Des éjections de matière pourraient expliquer le mystère d’un pulsar à variation rapide
À environ 4 500 années-lumière de la Terre, nichée dans la constellation du Sextan, se trouve une étoile morte à rotation ultra-rapide, appelée pulsar, dont le comportement erratique échappe depuis longtemps à la compréhension des astronomes. Aujourd’hui, grâce à l’interaction complexe d’une douzaine de télescopes différents répartis sur la Terre et dans l’espace, ce mystère a été résolu.
GIF d’entête, à partir de la vidéo plus bas : représentation artistique du pulsar PSR J1023+0038 en train de voler du gaz à son étoile compagne. Ce gaz s’accumule dans un disque autour du pulsar, tombe lentement vers lui et est finalement expulsé dans un jet étroit. En outre, un vent de particules s’éloigne du pulsar, représenté ici par un nuage. (ESO/M. Kornmesser)
Les pulsars, qui comptent parmi les objets les plus énigmatiques de l’univers, sont des étoiles à neutrons hautement magnétiques (les noyaux effondrés d’étoiles supermassives) qui émettent des faisceaux énergétiques de rayonnement électromagnétique à partir de chacun de leurs pôles magnétiques. Un pulsar en particulier, connu des astronomes sous le nom de J1023, est observé depuis un certain temps et il est connu pour son comportement inexplicable : il passe presque constamment d’un mode de luminosité à un autre.
J1023 est en orbite autour d’une autre étoile et, au cours de la dernière décennie, il a activement « arraché de la matière » à sa compagne, qui s’est accumulée dans un disque autour du pulsar et qui tombe lentement vers lui.
L’Observatoire européen austral (ESO) a réalisé une vidéo montrant ce phénomène :
Lorsque le pulsar est en mode « élevé », il émet des rayons X, des rayons ultraviolets et de la lumière visible. En revanche, lorsqu’il est en mode « faible », les émissions du pulsar sont plus réduites et contiennent davantage d’ondes radio. Le passage d’un mode à l’autre peut se faire en quelques secondes.
Maria Cristina Baglio, chercheuse à l’université de New York à Abou Dhabi, affiliée à l’Institut national italien d’astrophysique (INAF), estime qu’il s’agit d’un « événement cosmique extraordinaire ». Elle est l’auteure principale d’une étude publiée cette semaine sur ce sujet (lien plus bas).
Selon Baglio :
D’énormes quantités de matière, semblables à des boulets de canon cosmiques, sont lancées dans l’espace dans un laps de temps très court de quelques dizaines de secondes à partir d’un petit objet céleste dense tournant à des vitesses incroyablement élevées.

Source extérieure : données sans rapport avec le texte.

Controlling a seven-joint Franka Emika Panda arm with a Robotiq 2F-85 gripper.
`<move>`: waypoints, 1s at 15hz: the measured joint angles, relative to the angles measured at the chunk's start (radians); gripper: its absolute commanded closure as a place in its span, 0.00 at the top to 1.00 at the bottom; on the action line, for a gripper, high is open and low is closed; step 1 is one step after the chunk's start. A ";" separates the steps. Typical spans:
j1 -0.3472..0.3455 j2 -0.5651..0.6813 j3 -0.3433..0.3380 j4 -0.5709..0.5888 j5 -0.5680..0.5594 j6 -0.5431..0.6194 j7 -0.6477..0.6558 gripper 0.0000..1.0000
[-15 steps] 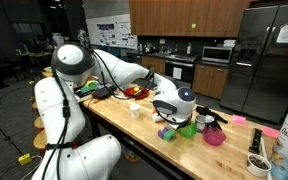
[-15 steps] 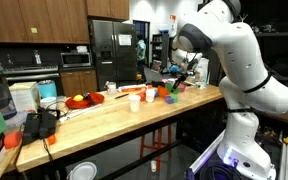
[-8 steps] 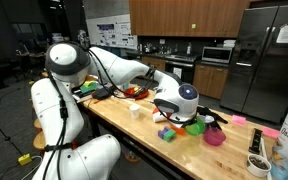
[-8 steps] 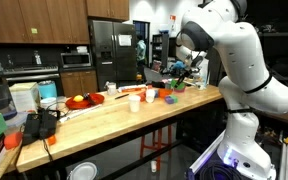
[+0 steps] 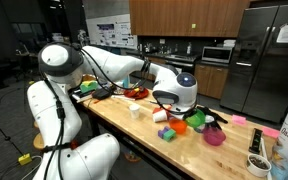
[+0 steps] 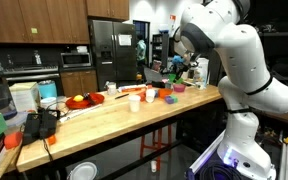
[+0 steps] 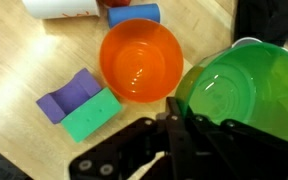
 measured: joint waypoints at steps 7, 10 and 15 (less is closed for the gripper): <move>-0.024 0.000 0.061 0.035 -0.051 -0.034 0.000 0.01; -0.045 0.000 0.085 0.047 -0.067 -0.040 0.000 0.01; -0.073 0.000 0.123 0.082 -0.113 -0.036 -0.003 0.29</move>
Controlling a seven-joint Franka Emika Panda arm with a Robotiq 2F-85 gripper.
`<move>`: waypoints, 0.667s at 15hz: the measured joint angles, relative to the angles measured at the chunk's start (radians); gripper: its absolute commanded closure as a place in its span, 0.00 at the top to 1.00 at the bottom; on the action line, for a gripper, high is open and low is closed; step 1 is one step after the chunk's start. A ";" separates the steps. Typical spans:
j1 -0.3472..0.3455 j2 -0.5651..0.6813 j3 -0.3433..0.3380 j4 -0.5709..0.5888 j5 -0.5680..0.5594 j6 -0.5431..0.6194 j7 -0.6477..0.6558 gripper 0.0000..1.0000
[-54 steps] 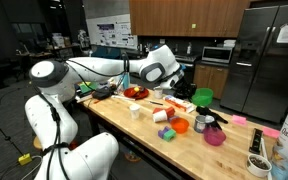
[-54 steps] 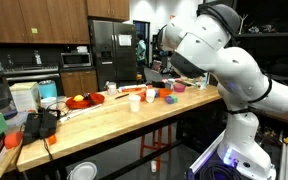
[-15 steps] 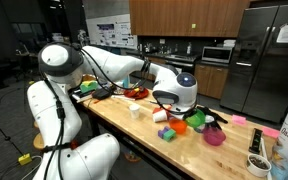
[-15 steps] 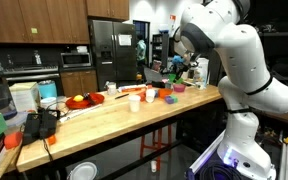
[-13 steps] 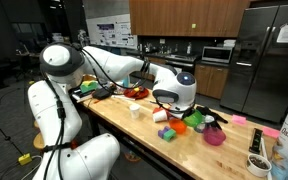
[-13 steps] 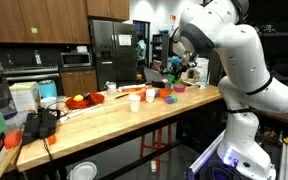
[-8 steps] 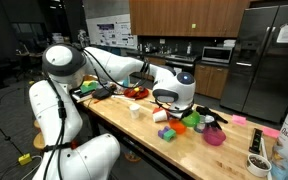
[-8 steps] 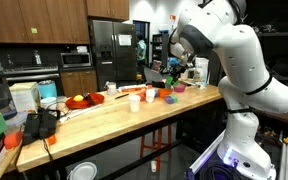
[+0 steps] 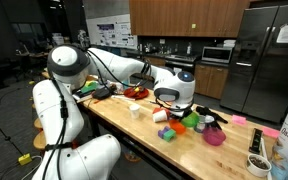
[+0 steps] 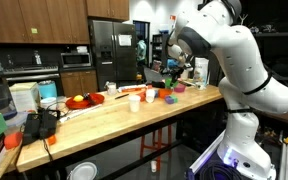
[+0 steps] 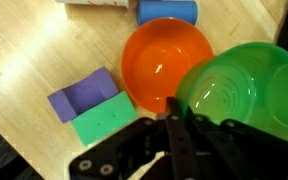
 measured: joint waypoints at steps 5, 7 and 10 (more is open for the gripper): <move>0.012 0.015 0.006 0.019 -0.020 0.113 0.009 0.53; 0.015 0.029 0.005 -0.007 -0.020 0.156 0.076 0.66; 0.008 0.049 0.014 -0.095 -0.025 0.167 0.162 0.87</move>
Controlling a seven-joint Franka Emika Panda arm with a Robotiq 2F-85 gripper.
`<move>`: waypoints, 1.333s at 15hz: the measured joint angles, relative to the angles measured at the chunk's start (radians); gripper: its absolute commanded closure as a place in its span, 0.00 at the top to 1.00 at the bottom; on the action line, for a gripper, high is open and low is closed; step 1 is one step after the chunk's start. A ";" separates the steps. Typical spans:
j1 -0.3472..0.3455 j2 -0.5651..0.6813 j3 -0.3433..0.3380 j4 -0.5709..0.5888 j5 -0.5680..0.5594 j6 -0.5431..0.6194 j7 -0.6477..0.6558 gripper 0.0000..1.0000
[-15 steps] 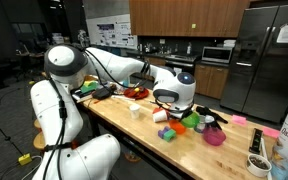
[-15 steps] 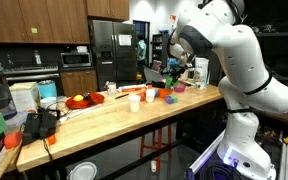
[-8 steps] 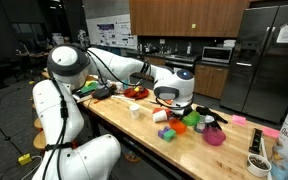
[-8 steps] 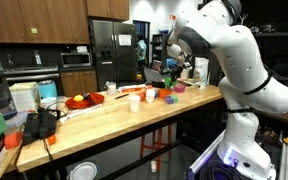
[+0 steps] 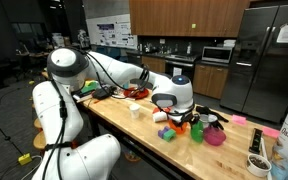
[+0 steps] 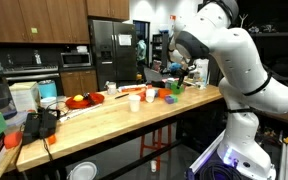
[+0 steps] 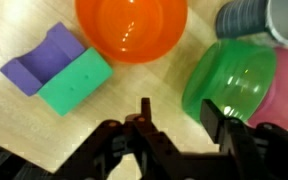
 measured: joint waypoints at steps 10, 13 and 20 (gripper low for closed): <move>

Grâce à l’étude, qui a utilisé trois télescopes différents de l’ESO pour les observations, nous savons maintenant que les éjections soudaines de matière du pulsar sur de très courtes périodes sont responsables de ces commutations particulières.
L’équipe a utilisé le Very Large Telescope et le New Technology Telescope de l’ESO pour détecter la lumière visible et proche infrarouge. Elle a également utilisé le réseau Atacama Large Millimeter/submillimeter Array, plus connu sous le nom d’ALMA, partenaire de l’ESO, pour ses observations.
En deux nuits, en juin 2021, les astronomes ont observé le système effectuer plus de 280 variations entre ses modes élevé et faible.
Bien que cette découverte ait permis de lever le voile sur le mystère entourant le comportement de J1023, de nombreux aspects restent à étudier. La construction au Chili du futur Télescope géant européen (ELT) de l’ESO offrira un point de vue sans précédent pour déchiffrer les mécanismes de commutation de J1023. L’ELT permettra aux astronomes d’obtenir des informations cruciales sur la façon dont le comportement de commutation de mode affecte l’abondance, la distribution, la dynamique et les énergies de la matière entrante.
L’étude publiée dans Astronomy & Astrophysics : Matter ejections behind the highs and lows of the transitional millisecond pulsar PSR J1023+0038 et présentée sur le site de L’Observatoire européen austral : ESO telescopes help unravel pulsar puzzle.